# Xi'an Autumn 2010



## Hong_Zhang (Sep 18, 2010)

Haowei Fan 3x3 Avg. 9.95s, AsR. (from mf8)


----------



## Anthony (Sep 18, 2010)

Top 5 is sub 10.


----------



## Evan Liu (Sep 19, 2010)

Just wondering: why were there two rounds of master magic?

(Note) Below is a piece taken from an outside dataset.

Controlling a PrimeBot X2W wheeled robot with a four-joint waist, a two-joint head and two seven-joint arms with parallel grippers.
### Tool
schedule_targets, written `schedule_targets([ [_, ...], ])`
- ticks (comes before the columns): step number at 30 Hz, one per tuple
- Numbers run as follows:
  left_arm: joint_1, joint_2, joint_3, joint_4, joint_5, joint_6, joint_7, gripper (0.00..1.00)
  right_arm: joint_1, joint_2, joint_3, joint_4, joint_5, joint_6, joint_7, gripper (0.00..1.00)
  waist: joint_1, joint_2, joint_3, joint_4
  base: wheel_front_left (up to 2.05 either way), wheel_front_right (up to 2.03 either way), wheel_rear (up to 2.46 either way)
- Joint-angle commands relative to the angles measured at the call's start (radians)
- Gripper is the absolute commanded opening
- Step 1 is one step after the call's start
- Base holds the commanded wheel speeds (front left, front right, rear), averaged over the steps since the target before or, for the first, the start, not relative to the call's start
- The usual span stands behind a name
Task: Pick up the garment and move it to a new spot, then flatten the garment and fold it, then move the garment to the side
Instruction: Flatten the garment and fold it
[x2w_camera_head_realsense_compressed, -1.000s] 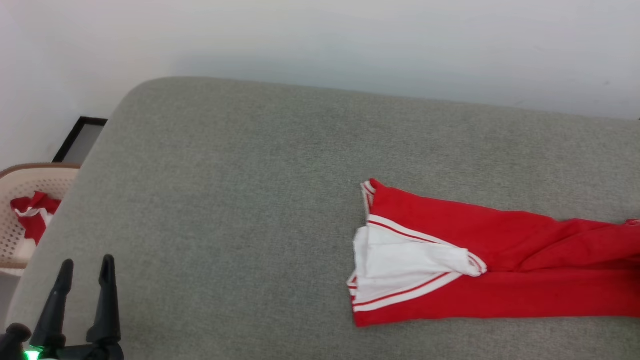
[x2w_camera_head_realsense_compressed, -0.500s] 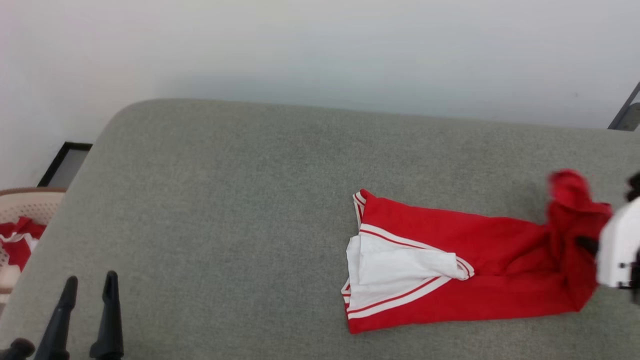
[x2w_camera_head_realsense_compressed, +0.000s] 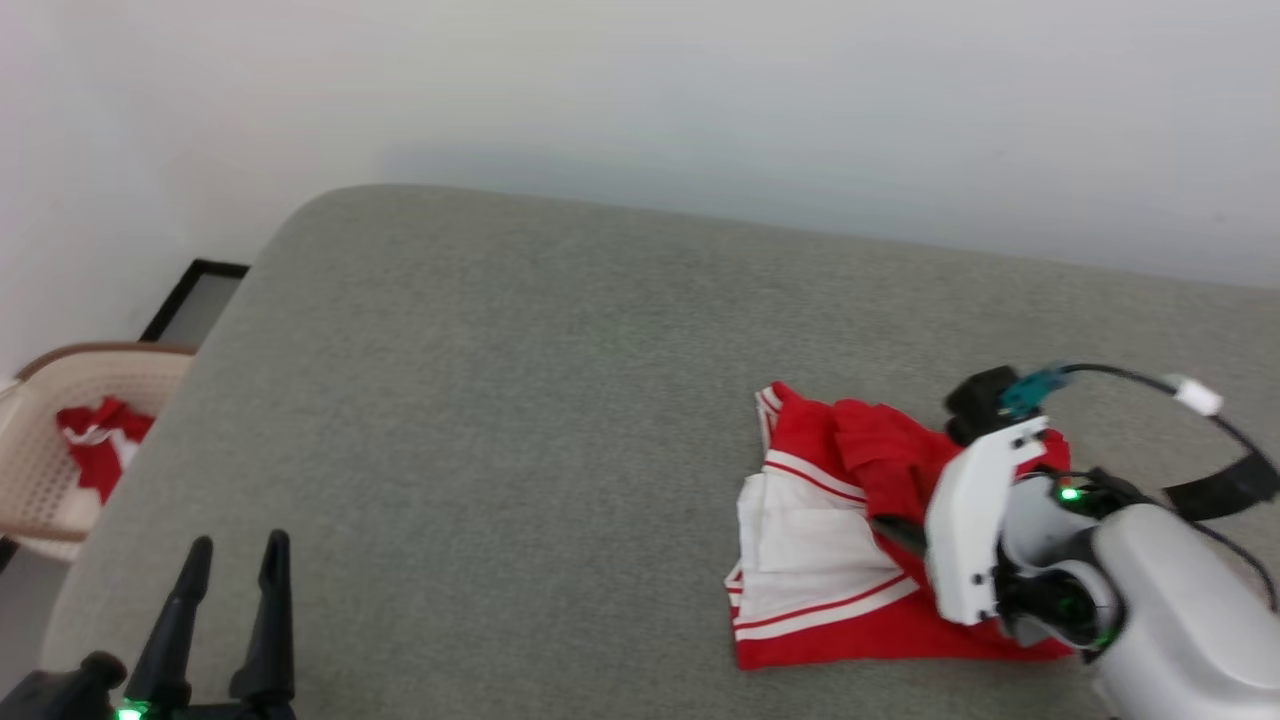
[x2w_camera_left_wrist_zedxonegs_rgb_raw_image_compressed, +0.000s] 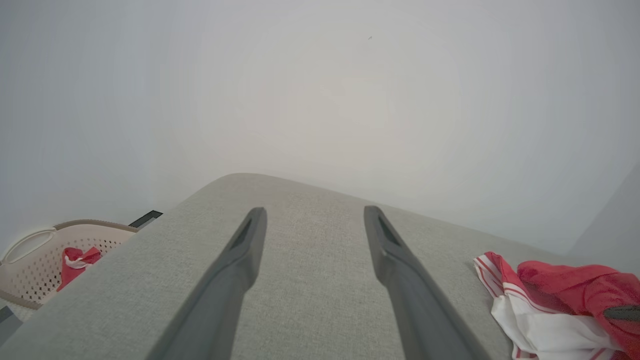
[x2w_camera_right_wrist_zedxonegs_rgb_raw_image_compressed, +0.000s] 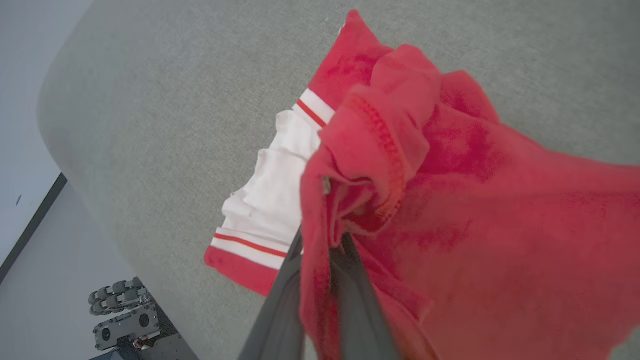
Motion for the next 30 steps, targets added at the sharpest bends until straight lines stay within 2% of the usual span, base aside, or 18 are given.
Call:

Regulation 9m3) Events with 7 or fewer competitors must have at most one round.
There were only 5 competitors, so it seems that the above regulation was broken. 

Also, disregarding that regulation, another was broken:

9p1) For each round of an event, at least 25% of the competitors must not proceed to the next round.
Four of the five competitors advanced to the next round, and only 1 didn't (20%).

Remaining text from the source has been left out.